→ Stored data entries
----
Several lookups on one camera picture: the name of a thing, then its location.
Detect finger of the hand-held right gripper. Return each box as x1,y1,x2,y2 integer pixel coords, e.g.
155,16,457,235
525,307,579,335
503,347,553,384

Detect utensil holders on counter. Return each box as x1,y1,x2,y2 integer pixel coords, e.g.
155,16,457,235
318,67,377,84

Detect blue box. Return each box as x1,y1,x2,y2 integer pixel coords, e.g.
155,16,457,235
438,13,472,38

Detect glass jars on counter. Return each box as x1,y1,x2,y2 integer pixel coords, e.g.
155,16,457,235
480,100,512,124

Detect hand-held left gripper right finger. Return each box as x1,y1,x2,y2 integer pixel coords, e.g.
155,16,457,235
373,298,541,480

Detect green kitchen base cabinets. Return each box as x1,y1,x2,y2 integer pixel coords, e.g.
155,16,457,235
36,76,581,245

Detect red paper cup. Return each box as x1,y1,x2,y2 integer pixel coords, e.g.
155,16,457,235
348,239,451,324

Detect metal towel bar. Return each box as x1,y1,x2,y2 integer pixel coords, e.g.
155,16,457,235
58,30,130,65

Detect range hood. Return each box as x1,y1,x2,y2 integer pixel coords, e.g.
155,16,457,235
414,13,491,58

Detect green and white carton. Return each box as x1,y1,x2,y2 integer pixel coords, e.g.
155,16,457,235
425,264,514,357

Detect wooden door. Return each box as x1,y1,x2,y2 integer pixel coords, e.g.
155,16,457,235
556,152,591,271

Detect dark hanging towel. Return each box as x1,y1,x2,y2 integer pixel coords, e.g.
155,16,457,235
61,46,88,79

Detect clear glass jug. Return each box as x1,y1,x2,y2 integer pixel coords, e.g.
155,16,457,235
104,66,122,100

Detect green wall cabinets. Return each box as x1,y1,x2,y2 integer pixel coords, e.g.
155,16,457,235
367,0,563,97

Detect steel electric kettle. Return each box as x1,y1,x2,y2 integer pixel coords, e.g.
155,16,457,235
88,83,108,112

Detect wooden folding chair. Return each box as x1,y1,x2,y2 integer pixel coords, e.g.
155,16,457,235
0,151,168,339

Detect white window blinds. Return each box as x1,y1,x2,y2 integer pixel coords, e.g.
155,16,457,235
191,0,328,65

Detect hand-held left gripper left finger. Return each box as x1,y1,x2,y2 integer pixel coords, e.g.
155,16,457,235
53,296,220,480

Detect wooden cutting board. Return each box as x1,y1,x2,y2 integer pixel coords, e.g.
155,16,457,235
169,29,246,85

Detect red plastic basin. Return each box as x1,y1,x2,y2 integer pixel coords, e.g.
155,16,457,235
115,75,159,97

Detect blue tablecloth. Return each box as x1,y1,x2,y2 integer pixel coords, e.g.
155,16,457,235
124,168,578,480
----
→ WORK ORDER
An exact copy of every record above is what's needed here.

→ OUTPUT OF THE TASK
Several lookups on one camera picture: the name of a thing, then its location.
Detect finger of the hand-held right gripper. Return each box as x1,y1,x2,y2 integer pixel coords, e.g.
155,16,457,235
525,307,579,335
503,347,553,384

Detect utensil holders on counter. Return each box as x1,y1,x2,y2 integer pixel coords, e.g.
155,16,457,235
318,67,377,84

Detect blue box. Return each box as x1,y1,x2,y2 integer pixel coords, e.g.
155,16,457,235
438,13,472,38

Detect glass jars on counter. Return each box as x1,y1,x2,y2 integer pixel coords, e.g.
155,16,457,235
480,100,512,124

Detect hand-held left gripper right finger. Return each box as x1,y1,x2,y2 integer pixel coords, e.g.
155,16,457,235
373,298,541,480

Detect green kitchen base cabinets. Return each box as x1,y1,x2,y2 integer pixel coords, e.g.
155,16,457,235
36,76,581,245

Detect red paper cup. Return each box as x1,y1,x2,y2 integer pixel coords, e.g.
155,16,457,235
348,239,451,324

Detect metal towel bar. Return each box as x1,y1,x2,y2 integer pixel coords, e.g.
155,16,457,235
58,30,130,65

Detect range hood. Return each box as x1,y1,x2,y2 integer pixel coords, e.g.
155,16,457,235
414,13,491,58

Detect green and white carton. Return each box as x1,y1,x2,y2 integer pixel coords, e.g.
155,16,457,235
425,264,514,357

Detect wooden door. Return each box as x1,y1,x2,y2 integer pixel coords, e.g.
155,16,457,235
556,152,591,271

Detect dark hanging towel. Return each box as x1,y1,x2,y2 integer pixel coords, e.g.
155,16,457,235
61,46,88,79

Detect clear glass jug. Return each box as x1,y1,x2,y2 integer pixel coords, e.g.
155,16,457,235
104,66,122,100

Detect green wall cabinets. Return each box as x1,y1,x2,y2 integer pixel coords, e.g.
155,16,457,235
367,0,563,97

Detect steel electric kettle. Return each box as x1,y1,x2,y2 integer pixel coords, e.g.
155,16,457,235
88,83,108,112

Detect wooden folding chair. Return each box as x1,y1,x2,y2 integer pixel coords, e.g.
155,16,457,235
0,151,168,339

Detect white window blinds. Return each box as x1,y1,x2,y2 integer pixel coords, e.g.
155,16,457,235
191,0,328,65

Detect hand-held left gripper left finger. Return each box as x1,y1,x2,y2 integer pixel coords, e.g.
155,16,457,235
53,296,220,480

Detect wooden cutting board. Return each box as x1,y1,x2,y2 integer pixel coords, e.g.
155,16,457,235
169,29,246,85

Detect red plastic basin. Return each box as x1,y1,x2,y2 integer pixel coords, e.g.
155,16,457,235
115,75,159,97

Detect blue tablecloth. Return each box as x1,y1,x2,y2 integer pixel coords, e.g.
155,16,457,235
124,168,578,480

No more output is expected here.